Re: High lock spin time for zone->lru_lock under extreme conditions

From: Peter Zijlstra
Date: Fri Jan 12 2007 - 12:05:46 EST


On Fri, 2007-01-12 at 08:01 -0800, Ravikiran G Thirumalai wrote:
> Hi,
> We noticed high interrupt hold off times while running some memory intensive
> tests on a Sun x4600 8 socket 16 core x86_64 box. We noticed softlockups,
> lost ticks and even wall time drifting (which is probably a bug in the
> x86_64 timer subsystem).
>
> The test was simple, we have 16 processes, each allocating 3.5G of memory
> and and touching each and every page and returning.
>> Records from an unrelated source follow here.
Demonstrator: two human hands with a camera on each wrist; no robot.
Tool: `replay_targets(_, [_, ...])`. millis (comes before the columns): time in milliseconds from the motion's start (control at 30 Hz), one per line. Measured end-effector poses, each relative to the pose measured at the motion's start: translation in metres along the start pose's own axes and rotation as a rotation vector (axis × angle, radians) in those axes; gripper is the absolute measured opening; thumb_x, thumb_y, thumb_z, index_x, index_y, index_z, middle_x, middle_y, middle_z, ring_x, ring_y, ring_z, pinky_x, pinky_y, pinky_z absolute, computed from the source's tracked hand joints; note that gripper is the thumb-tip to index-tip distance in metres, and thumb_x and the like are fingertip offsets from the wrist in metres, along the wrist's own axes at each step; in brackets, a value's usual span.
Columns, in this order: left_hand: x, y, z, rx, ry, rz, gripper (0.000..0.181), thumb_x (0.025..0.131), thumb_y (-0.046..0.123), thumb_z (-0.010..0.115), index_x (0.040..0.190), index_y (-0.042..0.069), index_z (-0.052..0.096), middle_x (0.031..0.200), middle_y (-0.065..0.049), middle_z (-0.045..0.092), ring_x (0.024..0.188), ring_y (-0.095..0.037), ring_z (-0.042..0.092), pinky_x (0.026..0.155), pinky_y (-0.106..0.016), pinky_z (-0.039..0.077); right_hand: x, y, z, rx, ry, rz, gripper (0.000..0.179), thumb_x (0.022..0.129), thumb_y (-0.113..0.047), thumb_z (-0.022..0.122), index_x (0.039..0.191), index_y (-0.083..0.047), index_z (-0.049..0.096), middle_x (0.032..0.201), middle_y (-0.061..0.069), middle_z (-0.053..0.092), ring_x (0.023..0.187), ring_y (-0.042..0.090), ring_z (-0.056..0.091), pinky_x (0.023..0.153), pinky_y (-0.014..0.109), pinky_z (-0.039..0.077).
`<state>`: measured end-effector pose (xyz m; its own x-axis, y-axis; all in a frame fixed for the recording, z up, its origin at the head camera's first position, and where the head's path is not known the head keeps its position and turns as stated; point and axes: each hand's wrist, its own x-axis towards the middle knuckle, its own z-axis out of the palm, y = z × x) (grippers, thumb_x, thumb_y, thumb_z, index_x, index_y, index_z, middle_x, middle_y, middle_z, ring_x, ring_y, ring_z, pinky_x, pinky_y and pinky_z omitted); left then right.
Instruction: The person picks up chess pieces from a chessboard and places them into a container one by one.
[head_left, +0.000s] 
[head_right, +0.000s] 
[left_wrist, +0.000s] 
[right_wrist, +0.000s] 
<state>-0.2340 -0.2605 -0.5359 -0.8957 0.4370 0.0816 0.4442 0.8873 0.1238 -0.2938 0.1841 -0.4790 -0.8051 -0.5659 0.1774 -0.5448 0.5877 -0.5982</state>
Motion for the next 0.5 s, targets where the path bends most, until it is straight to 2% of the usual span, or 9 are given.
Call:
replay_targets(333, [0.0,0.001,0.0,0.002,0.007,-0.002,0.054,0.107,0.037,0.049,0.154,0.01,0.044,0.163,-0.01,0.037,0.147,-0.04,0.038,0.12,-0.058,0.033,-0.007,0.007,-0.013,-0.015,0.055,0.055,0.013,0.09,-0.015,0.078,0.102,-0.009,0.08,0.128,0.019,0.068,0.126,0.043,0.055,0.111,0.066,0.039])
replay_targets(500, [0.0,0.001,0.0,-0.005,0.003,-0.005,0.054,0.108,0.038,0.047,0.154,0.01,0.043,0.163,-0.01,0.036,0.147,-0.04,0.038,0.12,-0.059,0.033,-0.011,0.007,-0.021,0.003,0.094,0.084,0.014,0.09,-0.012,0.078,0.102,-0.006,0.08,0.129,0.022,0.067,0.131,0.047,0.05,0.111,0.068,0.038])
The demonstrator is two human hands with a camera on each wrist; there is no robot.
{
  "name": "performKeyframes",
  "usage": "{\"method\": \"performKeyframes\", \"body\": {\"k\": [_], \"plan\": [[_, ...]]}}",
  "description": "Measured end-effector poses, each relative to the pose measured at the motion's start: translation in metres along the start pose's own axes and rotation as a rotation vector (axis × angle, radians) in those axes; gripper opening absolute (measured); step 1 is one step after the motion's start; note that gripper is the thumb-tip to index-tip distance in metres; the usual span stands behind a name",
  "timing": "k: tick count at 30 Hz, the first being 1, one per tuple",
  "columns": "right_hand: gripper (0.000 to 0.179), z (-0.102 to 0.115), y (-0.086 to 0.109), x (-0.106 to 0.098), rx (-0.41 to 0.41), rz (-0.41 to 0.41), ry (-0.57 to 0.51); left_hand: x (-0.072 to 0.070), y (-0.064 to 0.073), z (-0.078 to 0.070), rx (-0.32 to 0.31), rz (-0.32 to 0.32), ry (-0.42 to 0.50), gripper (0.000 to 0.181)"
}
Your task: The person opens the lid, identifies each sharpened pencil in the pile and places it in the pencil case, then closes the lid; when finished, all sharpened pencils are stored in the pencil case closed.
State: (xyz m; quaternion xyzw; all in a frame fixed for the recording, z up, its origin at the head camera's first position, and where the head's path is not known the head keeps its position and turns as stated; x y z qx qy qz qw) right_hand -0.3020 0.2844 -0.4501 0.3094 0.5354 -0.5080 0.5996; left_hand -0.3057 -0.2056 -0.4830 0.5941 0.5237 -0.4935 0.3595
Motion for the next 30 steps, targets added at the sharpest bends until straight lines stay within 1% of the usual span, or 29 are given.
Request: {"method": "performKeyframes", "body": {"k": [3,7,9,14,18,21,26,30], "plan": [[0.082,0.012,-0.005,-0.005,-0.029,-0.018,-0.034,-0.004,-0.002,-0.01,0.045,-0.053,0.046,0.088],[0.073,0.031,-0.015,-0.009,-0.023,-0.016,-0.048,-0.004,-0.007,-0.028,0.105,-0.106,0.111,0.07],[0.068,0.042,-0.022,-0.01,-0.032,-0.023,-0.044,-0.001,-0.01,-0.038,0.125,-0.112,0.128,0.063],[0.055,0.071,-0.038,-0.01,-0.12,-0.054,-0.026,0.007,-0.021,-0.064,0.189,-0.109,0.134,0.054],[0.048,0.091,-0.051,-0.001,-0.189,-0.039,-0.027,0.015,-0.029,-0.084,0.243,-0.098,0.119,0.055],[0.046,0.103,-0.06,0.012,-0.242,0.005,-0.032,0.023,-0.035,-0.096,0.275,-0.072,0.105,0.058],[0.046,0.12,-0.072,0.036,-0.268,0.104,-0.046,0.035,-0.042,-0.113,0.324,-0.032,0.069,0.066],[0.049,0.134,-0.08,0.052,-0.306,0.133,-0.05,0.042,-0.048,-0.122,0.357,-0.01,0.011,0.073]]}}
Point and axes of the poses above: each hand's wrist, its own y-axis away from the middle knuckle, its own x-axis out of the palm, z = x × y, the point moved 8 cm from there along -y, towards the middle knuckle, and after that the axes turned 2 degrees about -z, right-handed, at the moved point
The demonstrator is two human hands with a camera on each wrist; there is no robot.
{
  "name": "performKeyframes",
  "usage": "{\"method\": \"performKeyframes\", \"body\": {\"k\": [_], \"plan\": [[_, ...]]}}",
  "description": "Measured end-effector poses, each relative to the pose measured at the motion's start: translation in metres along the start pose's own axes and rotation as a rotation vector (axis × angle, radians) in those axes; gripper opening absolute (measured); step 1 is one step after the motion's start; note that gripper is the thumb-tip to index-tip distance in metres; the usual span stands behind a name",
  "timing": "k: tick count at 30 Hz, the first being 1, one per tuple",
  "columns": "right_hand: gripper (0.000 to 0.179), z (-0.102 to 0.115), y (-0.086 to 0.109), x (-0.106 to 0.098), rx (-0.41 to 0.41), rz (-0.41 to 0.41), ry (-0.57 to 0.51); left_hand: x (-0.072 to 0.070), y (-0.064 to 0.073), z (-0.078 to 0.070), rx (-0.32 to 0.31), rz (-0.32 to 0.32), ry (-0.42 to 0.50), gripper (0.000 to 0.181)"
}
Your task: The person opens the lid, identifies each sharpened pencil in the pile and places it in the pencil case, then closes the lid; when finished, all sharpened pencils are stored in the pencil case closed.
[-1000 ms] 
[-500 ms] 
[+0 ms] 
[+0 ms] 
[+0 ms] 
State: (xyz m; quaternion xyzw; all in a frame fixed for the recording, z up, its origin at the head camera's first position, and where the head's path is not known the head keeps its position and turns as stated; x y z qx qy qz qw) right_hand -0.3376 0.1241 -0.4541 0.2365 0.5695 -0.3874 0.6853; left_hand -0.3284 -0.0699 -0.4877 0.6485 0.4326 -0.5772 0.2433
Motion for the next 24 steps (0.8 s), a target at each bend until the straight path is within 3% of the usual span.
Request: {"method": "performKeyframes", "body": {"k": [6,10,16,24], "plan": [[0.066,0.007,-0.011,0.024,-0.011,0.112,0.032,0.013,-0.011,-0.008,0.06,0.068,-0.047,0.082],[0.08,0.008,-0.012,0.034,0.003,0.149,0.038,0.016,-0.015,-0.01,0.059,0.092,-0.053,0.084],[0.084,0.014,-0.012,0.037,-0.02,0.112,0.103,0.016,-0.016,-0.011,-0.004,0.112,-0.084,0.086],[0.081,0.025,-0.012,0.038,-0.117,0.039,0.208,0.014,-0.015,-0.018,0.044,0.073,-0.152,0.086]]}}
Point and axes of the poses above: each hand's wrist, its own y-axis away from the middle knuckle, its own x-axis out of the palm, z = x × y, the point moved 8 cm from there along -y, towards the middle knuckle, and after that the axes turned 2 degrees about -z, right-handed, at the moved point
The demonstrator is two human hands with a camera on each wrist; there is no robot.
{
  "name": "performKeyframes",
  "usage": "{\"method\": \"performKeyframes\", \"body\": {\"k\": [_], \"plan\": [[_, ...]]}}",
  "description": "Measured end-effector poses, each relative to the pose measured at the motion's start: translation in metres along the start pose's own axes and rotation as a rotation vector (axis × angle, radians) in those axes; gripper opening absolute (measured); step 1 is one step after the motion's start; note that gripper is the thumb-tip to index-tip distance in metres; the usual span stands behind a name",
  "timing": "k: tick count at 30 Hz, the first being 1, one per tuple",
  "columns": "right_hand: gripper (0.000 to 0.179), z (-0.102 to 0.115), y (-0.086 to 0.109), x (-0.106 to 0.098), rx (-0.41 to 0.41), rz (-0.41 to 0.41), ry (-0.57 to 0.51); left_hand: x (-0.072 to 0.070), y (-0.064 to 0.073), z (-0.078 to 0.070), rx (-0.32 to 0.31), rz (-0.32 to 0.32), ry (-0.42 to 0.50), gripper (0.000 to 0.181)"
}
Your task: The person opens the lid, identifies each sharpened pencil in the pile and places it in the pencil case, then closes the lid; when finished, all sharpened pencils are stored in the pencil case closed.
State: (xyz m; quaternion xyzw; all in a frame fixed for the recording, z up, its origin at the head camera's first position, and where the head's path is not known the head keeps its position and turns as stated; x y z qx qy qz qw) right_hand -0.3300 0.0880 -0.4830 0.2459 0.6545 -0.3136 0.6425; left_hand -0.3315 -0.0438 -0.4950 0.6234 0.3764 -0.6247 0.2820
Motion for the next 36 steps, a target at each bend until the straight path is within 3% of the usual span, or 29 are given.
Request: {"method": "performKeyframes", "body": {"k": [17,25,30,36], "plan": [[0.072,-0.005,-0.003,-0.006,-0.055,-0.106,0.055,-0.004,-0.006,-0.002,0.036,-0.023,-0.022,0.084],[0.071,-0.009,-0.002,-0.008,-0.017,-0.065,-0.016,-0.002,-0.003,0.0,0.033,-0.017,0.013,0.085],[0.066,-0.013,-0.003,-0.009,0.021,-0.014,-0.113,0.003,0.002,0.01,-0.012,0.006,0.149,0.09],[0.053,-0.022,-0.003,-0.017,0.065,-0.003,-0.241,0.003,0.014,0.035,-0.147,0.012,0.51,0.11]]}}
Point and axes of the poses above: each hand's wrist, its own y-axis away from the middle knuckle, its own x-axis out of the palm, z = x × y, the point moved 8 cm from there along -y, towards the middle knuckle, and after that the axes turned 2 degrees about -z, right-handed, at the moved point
Each of the process is
> bound to a node (socket), with the local node being the preferred node for
> allocation (numactl --cpubind=$node ./numa-membomb --preferred=$node). Each
> socket has 4G of physical memory and there are two cores on each socket. On
> start of the test, the machine becomes unresponsive after sometime and
> prints out softlockup and OOM messages. We then found out the cause
> for softlockups being the excessive spin times on zone_lru lock. The fact
> that spin_lock_irq disables interrupts while spinning made matters very bad.
> We instrumented the spin_lock_irq code and found that the spin time on the
> lru locks was in the order of a few seconds (tens of seconds at times) and
> the hold time was comparatively lesser.
>
> We did not use any lock debugging options and used plain old rdtsc to
> measure cycles. (We disable cpu freq scaling in the BIOS). All we did was
> this:
>
> void __lockfunc _spin_lock_irq(spinlock_t *lock)
> {
> local_irq_disable();
> ------------------------> rdtsc(t1);
> preempt_disable();
> spin_acquire(&lock->dep_map, 0, 0, _RET_IP_);
> _raw_spin_lock(lock);
> ------------------------> rdtsc(t2);
> if (lock->spin_time < (t2 - t1))
> lock->spin_time = t2 - t1;
> }
>
> On some runs, we found that the zone->lru_lock spun for 33 seconds or more
> while the maximal CS time was 3 seconds or so.
>
> While the softlockups and the like went away by enabling interrupts during
> spinning, as mentioned in http://lkml.org/lkml/2007/1/3/29 ,
> Andi thought maybe this is exposing a problem with zone->lru_locks and
> hence warrants a discussion on lkml, hence this post. Are there any
> plans/patches/ideas to address the spin time under such extreme conditions?
>
> I will be happy to provide any additional information (config/dmesg/test
> case if needed.

I have been tinkering with this because -rt shows similar issues.
Find there the patch so far, it works on UP, but it still went *boom*
the last time I tried an actual SMP box.

So take this patch only as an indication of the direction I'm working
in.

One concern I have with the taken approach is cacheline bouncing.
Perhaps I should retain some form of per-cpu data structure.

---
Subject: mm: streamline zone->lock acquisition on lru_cache_add

By buffering the lru pages on a per cpu basis the flush of that buffer
is prone to bounce around zones. Furthermore release_pages can also acquire
the zone->lock.

Streeamline all this by replacing the per cpu buffer with a per zone
lockless buffer. Once the buffer is filled flush it and perform
all needed operation under one lock acquisition.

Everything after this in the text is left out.